AuthorAizenman, Nurith C.
PositionUS Immigration and Naturalization Service

How the INS citizenship test misses the point

As a young man in Ethiopia, Binyam Tamene was not exactly the silent type. "I thought the world was free, and I was saying things openly," he remembers. The Communists then in power weren't quite so progressive. They arrested Tamene and imprisoned him along with many of his friends. A good number of them were killed, but Tamene survived and found refuge in the United States. So when the INS officer administering Tamene's naturalization exam asked him what the benefits of U.S. citizenship were, lofty thoughts of freedom and democracy came rushing to mind. But Tamene had been forewarned that as far as the local INS office was concerned, that's not what American citizenship is about. So he bit his tongue and gave the answer he'd memorized from the INS' study materials: "Being a U.S. citizen will get me a U.S. passport, make me eligible for federal jobs, and allow me to bring over relatives" He aced the test.

Tamene's answer may have made a mockery of his emotional decision to renounce his homeland and seek full membership in our society, but his instinct to play it safe was a wise one. According to U.S. law the INS must ensure that citizenship applicants demonstrate "a knowledge and understanding of the fundamentals of the history, and of the principles and form of government, of the United States.' However, INS headquarters in Washington allows its officials in the field tremendous discretion in assessing those qualifications. It is up to each individual examiner to decide what and how many questions to ask at a candidates interview, how many questions the candidate must get right to pass the test--and what constitutes a right or wrong answer.
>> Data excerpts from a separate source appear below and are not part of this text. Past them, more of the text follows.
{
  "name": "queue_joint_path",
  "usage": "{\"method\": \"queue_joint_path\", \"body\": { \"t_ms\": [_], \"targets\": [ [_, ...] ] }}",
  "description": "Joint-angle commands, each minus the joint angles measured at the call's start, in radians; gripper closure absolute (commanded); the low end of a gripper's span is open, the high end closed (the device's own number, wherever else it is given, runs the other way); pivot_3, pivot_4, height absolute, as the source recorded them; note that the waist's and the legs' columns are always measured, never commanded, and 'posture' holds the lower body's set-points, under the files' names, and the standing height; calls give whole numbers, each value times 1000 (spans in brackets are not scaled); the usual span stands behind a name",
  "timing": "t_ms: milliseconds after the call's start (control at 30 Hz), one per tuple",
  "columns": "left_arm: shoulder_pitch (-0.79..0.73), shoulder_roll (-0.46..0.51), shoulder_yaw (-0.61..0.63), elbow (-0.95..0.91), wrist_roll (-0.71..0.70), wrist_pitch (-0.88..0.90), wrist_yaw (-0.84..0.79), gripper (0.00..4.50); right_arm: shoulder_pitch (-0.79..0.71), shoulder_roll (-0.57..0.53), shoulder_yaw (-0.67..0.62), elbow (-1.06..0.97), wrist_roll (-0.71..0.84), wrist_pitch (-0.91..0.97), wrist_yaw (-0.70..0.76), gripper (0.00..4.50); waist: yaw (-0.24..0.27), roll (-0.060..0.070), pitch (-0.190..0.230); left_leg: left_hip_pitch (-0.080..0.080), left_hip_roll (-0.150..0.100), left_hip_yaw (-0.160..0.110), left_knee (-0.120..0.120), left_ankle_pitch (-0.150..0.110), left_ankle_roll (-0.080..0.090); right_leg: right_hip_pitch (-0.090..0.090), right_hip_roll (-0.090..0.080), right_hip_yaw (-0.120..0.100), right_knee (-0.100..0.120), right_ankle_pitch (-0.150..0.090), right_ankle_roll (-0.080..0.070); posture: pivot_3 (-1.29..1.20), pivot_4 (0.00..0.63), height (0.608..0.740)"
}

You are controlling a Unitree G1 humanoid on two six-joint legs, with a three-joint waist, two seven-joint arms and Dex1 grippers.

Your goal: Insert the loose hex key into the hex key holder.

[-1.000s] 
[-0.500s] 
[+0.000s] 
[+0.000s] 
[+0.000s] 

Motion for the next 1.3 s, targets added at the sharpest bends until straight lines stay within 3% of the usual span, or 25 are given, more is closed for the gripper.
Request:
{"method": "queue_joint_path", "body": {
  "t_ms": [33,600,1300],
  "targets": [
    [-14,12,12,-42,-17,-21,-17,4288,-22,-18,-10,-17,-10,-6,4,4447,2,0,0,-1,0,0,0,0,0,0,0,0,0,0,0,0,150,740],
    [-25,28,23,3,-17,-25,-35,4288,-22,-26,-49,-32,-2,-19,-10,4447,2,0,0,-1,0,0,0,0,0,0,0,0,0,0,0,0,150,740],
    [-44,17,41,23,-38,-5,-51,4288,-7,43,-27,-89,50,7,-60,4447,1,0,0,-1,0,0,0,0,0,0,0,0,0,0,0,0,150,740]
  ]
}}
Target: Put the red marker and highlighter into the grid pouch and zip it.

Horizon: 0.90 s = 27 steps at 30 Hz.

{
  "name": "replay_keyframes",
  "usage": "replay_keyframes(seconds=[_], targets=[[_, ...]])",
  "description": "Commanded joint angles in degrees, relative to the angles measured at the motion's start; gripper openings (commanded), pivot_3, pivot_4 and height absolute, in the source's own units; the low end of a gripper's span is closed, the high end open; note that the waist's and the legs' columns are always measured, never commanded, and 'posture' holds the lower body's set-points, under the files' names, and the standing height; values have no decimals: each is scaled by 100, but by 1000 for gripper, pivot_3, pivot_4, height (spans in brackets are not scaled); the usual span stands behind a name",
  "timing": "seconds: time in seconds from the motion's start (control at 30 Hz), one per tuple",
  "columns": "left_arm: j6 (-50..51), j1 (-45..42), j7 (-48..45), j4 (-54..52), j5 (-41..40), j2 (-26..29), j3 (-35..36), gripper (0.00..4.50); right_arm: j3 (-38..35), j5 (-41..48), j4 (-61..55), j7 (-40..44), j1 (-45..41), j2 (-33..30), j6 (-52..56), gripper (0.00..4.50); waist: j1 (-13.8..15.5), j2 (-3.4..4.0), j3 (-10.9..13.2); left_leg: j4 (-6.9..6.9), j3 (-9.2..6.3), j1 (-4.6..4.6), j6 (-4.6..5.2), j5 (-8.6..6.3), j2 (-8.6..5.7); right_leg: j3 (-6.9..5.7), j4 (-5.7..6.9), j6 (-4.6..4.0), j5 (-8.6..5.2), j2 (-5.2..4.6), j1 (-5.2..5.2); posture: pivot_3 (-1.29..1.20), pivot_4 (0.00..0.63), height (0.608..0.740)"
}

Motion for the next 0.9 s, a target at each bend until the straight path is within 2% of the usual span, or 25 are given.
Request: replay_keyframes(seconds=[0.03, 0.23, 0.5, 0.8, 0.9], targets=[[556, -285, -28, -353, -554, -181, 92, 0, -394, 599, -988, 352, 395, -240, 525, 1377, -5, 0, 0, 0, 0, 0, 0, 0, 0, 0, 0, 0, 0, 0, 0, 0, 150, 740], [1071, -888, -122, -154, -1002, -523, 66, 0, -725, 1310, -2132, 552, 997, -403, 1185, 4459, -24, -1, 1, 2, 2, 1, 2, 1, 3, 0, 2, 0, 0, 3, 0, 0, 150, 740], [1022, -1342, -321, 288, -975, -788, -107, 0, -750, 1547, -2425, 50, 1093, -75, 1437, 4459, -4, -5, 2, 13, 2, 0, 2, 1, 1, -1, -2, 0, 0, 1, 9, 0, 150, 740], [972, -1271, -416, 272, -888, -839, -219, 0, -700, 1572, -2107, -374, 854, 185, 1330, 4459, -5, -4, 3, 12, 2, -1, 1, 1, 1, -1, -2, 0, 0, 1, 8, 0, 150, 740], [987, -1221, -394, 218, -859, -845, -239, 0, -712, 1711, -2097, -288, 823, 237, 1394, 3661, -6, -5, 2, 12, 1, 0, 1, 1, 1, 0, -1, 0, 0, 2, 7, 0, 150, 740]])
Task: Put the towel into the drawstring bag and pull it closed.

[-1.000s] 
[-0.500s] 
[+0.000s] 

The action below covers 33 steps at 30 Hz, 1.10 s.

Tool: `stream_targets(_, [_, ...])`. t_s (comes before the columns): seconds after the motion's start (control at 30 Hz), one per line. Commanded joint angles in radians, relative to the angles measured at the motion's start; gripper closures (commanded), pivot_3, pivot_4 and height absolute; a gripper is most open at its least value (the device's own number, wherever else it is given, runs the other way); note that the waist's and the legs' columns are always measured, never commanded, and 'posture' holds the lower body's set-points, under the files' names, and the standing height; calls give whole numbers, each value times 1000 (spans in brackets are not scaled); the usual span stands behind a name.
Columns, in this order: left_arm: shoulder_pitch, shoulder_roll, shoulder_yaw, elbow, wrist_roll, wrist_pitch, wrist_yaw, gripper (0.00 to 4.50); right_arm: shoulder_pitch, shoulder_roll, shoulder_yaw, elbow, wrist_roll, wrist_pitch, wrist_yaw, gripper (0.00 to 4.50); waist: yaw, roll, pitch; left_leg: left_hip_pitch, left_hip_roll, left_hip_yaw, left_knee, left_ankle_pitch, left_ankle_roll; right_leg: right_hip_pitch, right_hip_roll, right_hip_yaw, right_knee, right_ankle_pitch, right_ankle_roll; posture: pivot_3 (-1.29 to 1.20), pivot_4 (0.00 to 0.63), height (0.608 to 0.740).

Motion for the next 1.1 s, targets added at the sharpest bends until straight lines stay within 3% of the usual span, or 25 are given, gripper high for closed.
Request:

As a result, the citizenship exam can often be either unconscionably hard, or laughably easy. Immigrants who land an unforgiving examiner are simply out of luck. "I know of people who were asked difficult things like, `What's the 13th amendment' or, What's the 26th amendment,'" says Mary Ellen Ros of the New York Association for New Americans. One INS examiner in Baltimore was notorious for asking the question, "What was the last federal holiday?" Immigrants who failed to provide the correct answer--Martin Luther King day--automatically failed the entire test. Perhaps the most harrowing incidents are those uncovered by Juan Jose Guttierez of One Stop Immigration in Los Angeles: "I've documented cases where INS agents have asked such questions as, `What's the...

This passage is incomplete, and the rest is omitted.